(The Return of) Ignatz, by Sam Heldman

Thursday, February 20, 2003

Supreme Court prediction
The second case for Mon. Feb. 24 is Franchise Tax Bd. v. Hyatt. Hyatt used to live in California, til he moved to Nevada. The California tax authorities – the Franchise Tax Board, they call it there – followed him and kept at him for back taxes, auditing him and hitting him with penalties and so forth. Hyatt then sued the Franchise Tax Board in Nevada state court, contending that it had committed various intentional torts (and also the tort of negligence). The Franchise Tax Board, naturally, says "hey, but a California statute gives us complete immunity from lawsuits like this!" And the Nevada Supreme Court says, "sorry, Toto, you're not in California anymore. You're in Nevada, and you're not immune from suits for intentional torts in our courts. Negligence, you can be immune from – but not the intentional mean stuff."
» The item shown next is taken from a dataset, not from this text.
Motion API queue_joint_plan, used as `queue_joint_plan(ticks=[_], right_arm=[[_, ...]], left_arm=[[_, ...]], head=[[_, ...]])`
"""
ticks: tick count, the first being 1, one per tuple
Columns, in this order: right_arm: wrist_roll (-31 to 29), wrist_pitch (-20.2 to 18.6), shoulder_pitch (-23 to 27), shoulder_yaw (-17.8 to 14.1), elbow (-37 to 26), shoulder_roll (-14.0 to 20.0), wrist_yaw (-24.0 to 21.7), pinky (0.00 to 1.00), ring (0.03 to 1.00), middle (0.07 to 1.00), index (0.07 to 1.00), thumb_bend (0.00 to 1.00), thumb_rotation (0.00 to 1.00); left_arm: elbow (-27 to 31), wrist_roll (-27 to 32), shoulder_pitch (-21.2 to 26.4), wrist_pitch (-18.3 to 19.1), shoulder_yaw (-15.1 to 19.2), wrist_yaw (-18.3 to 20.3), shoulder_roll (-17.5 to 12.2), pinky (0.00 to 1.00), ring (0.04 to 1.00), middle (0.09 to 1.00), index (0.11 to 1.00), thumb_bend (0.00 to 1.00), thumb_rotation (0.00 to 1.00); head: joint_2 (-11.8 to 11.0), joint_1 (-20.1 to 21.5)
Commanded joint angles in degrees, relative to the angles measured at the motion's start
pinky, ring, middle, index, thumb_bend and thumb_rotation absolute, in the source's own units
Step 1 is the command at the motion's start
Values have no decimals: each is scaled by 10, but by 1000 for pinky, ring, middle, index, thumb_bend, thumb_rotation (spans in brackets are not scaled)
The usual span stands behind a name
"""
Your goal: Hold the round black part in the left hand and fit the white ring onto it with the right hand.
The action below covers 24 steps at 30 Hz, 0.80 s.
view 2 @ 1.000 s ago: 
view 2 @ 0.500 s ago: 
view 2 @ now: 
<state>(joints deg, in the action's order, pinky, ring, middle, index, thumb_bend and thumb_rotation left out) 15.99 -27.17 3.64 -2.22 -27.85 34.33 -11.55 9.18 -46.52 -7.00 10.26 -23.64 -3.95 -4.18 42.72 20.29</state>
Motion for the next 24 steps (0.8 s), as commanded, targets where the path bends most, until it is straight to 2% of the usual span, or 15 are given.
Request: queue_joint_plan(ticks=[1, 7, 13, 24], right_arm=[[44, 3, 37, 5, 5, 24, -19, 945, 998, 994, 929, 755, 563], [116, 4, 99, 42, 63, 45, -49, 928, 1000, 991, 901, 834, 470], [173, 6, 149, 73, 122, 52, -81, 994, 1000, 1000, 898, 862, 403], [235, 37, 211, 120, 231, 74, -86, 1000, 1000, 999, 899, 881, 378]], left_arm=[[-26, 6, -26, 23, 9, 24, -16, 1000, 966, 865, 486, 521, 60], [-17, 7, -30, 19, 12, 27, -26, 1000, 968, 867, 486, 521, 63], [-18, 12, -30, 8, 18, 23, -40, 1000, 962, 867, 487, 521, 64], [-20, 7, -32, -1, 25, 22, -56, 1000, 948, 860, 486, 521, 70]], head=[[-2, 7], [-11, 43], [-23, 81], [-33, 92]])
Is it possible that Nevada still holds a grudge from the last time a somewhat similar issue was before the Supreme Court? That was Nevada v. Hall (1979), where the Court held that California state courts could pop the State of Nevada – without regard to Nevada's statute limiting its liability – for a car accident involving a Nevada state employee driving in California. Maybe Nevada thinks that turnabout is fair play.

But Nevada will lose, I think, and the Court will REVERSE. I think that the Court will either say "we were wrong in Nevada v. Hall (note that Chief Justice Rehnquist dissented there, and his old dissents on federalism issues have the habit of becoming majority opinions these days) or at least say "tax is not like car wrecks – this statutory immunity for California's tax authorities is so integral to California's sovereignty that Nevada must not be allowed to override it."